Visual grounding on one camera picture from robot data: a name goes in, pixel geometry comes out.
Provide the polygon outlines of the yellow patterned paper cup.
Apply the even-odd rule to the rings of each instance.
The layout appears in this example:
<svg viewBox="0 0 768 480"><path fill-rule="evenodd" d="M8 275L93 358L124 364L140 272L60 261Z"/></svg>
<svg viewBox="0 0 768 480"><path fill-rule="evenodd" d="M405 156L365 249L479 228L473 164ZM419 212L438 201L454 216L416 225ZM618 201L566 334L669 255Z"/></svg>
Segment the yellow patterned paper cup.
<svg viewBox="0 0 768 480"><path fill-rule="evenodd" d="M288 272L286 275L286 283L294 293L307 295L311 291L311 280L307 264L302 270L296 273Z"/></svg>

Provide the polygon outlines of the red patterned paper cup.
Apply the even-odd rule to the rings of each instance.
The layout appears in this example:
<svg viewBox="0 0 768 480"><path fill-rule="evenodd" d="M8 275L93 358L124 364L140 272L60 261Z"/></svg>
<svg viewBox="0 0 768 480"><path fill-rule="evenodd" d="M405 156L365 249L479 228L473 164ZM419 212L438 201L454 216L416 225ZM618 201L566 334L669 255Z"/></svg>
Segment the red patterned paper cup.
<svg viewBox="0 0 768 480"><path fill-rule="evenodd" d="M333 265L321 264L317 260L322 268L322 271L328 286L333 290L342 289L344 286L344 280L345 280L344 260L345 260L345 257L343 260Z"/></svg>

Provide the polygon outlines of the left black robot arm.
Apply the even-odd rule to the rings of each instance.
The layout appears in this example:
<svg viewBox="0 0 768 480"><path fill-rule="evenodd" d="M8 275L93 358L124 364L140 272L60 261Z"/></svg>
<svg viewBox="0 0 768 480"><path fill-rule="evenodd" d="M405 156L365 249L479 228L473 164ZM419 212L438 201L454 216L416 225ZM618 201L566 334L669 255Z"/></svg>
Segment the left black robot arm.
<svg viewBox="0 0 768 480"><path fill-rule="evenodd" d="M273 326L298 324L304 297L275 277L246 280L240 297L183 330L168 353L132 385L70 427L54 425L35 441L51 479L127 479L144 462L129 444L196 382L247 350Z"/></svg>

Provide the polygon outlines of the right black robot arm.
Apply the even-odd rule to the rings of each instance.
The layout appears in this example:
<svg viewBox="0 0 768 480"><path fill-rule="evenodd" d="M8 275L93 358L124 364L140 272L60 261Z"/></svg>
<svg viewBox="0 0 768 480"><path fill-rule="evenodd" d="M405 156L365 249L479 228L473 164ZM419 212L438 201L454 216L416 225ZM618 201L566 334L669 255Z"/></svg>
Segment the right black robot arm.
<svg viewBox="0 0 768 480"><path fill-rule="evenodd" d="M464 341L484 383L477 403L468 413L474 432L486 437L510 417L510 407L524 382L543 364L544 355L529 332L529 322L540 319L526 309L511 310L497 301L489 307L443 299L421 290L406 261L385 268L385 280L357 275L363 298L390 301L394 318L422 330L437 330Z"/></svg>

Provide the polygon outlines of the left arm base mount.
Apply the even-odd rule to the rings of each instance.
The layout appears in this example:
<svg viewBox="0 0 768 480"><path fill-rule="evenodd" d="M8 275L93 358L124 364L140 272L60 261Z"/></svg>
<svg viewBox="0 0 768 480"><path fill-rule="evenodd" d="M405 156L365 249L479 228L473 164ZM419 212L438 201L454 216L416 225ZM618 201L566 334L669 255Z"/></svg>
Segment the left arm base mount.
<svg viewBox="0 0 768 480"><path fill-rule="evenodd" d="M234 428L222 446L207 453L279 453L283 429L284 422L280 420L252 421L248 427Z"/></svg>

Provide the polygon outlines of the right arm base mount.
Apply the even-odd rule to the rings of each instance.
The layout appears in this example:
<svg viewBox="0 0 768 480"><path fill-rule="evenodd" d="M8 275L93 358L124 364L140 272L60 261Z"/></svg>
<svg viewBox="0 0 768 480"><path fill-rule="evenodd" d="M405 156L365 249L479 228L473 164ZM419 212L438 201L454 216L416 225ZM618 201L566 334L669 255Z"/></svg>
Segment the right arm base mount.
┄┄┄┄┄┄┄┄┄┄
▸ **Task goal**
Out of the data above, return each line where the word "polygon" can be found.

▸ **Result of this exercise**
Provide the polygon outlines of the yellow patterned paper cup.
Provide the polygon outlines of the red patterned paper cup.
Provide the polygon outlines of the left black robot arm.
Provide the polygon outlines of the right black robot arm.
Provide the polygon outlines of the left arm base mount.
Provide the polygon outlines of the right arm base mount.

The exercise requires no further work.